AIM OF THE EXERCISE: What is needed is an exact repetition of the lines below, from the first one through the one holding "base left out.", with no pictures and nothing else.

── COLLECTED MATERIAL ──

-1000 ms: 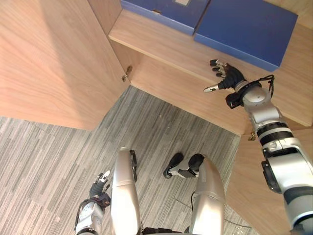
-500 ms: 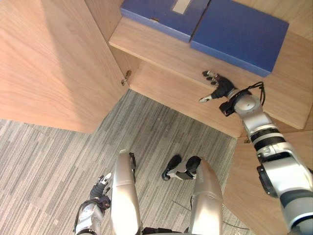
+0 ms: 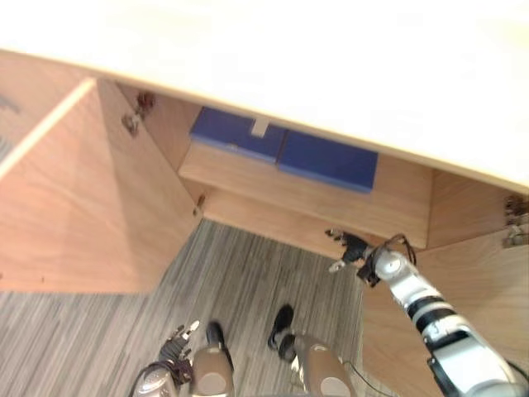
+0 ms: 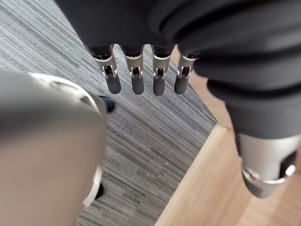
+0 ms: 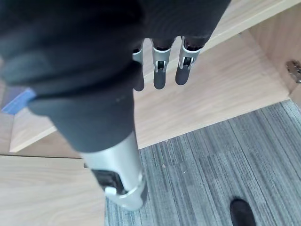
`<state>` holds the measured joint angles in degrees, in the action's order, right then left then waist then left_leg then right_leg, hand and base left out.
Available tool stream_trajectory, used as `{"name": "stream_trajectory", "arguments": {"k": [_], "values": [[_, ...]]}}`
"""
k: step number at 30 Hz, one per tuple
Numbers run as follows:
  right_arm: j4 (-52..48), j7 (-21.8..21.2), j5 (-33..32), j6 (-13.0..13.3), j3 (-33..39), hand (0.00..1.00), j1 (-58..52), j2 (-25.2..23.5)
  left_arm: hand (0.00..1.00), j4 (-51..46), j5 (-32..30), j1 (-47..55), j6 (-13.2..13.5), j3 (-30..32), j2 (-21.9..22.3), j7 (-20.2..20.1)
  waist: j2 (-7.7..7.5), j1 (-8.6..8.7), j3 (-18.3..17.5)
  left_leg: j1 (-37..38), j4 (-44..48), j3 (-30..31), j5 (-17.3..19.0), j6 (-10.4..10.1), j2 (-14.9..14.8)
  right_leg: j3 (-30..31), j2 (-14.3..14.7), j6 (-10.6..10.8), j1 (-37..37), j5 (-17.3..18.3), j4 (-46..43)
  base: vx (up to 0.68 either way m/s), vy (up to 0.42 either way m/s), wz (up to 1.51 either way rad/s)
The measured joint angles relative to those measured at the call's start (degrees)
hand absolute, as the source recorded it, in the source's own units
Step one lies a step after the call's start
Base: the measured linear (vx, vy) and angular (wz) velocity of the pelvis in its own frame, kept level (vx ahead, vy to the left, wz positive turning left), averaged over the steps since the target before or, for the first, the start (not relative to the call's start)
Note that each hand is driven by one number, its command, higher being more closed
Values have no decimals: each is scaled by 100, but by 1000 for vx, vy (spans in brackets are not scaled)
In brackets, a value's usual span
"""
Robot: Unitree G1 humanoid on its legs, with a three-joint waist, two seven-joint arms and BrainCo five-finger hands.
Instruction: Walk over to the cabinet, pick up the folder, carry it to the office cabinet, place the folder inside the office cabinet, then close the office cabinet door
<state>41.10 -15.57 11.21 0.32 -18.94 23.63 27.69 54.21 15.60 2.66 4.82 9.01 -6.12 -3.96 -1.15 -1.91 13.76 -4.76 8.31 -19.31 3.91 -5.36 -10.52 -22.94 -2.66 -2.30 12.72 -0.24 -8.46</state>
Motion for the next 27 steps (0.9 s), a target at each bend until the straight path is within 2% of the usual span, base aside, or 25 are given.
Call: {"name": "stream_trajectory", "arguments": {"k": [2,3,5,7,8,10,12,15,17,19,20,22,23,24,25,27], "values": [[-327,14,-87,1,455,0,-608,-264,0,42,-238,-5,2,-7,49,12,-18,107,-377,288,-286,-169,-35,66,140,146,62,112,-389,-372,713,140,165,-30],[-410,18,-106,5,575,0,-758,-360,0,52,-271,-5,2,-7,46,15,-28,140,-478,318,-304,-183,-23,83,159,180,62,142,-454,-441,844,89,151,-24],[-572,132,-105,15,1043,0,-1269,-809,0,119,-625,-62,3,-40,38,45,-32,230,-760,448,-333,-266,52,163,291,351,47,239,-698,-708,1320,52,145,-26],[-524,276,-105,11,1207,0,-1540,-1125,0,176,-861,-131,-4,-120,40,89,-26,253,-816,544,-333,-327,79,181,341,462,31,256,-750,-731,1329,1,103,-28],[-353,405,-107,4,1328,0,-1805,-1459,0,191,-1024,-189,-4,-183,40,133,-21,270,-879,622,-331,-364,160,195,349,543,19,271,-785,-744,1329,-27,87,-31],[65,525,-121,-11,1355,0,-1963,-1761,0,282,-1171,-250,-7,-277,37,180,-40,274,-948,712,-329,-479,214,185,339,668,43,268,-807,-766,1330,-29,77,-38],[911,801,-239,-42,1774,0,-2258,-2242,0,391,-1447,-297,-32,-459,110,251,-16,311,-986,925,-317,-678,286,181,345,887,65,283,-907,-805,1331,-43,57,-49],[1759,1118,-667,-95,2592,0,-2659,-2530,0,563,-1823,-292,-54,-643,195,279,-4,376,-993,1372,-304,-1003,394,143,324,1211,142,278,-1180,-836,1330,-51,46,-55],[1956,1361,-944,-88,3062,0,-2708,-2529,0,691,-1965,-279,-68,-749,226,317,29,451,-1045,1580,-278,-1304,476,91,298,1518,216,283,-1256,-884,1329,-97,40,-88],[2031,1531,-1249,-63,3311,0,-2771,-2561,0,717,-1989,-255,-69,-837,233,382,29,472,-1078,1725,-68,-1733,681,-35,170,1917,367,274,-1254,-906,1313,-124,4,-118],[2036,1626,-1463,-25,3362,0,-2795,-2566,0,720,-1955,-196,-69,-856,245,433,71,476,-1082,1795,291,-2080,904,-159,-15,2270,528,269,-1212,-899,1225,-97,-10,-157],[2064,1790,-1642,8,3376,0,-2800,-2578,0,721,-1890,-113,-59,-869,251,488,83,457,-1101,1666,1056,-1810,1021,-104,-186,2841,741,139,-978,-811,889,-52,-37,-172],[2093,1877,-1750,68,3465,0,-2802,-2577,0,726,-1783,-70,-46,-883,299,505,104,465,-1107,1455,1425,-1155,1089,-5,-184,3193,827,116,-739,-782,654,-20,-81,-134],[2095,1915,-1802,101,3552,0,-2801,-2556,0,738,-1765,-61,-33,-881,354,513,85,473,-1087,1365,1564,-776,1174,51,-153,3371,893,123,-639,-777,607,-63,-76,-153],[2139,2006,-1881,116,3743,0,-2801,-2469,0,831,-1717,-117,21,-876,469,519,228,483,-1044,1257,1669,-112,1300,35,-91,3709,1061,135,-490,-774,582,-84,-13,-141],[2340,2098,-1925,141,3819,0,-2837,-2383,0,908,-1670,-146,48,-868,512,522,283,497,-1039,1352,1335,420,1357,87,148,4136,1229,188,-298,-807,586,-101,39,-137]]}}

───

EXPECTED ANSWER:
-1000 ms: 
-500 ms: 
+0 ms: 
+0 ms: 
+0 ms: 
`<state>` holds the measured joint angles in degrees, in the action's order, right then left then waist then left_leg then right_leg, hand and base left out.

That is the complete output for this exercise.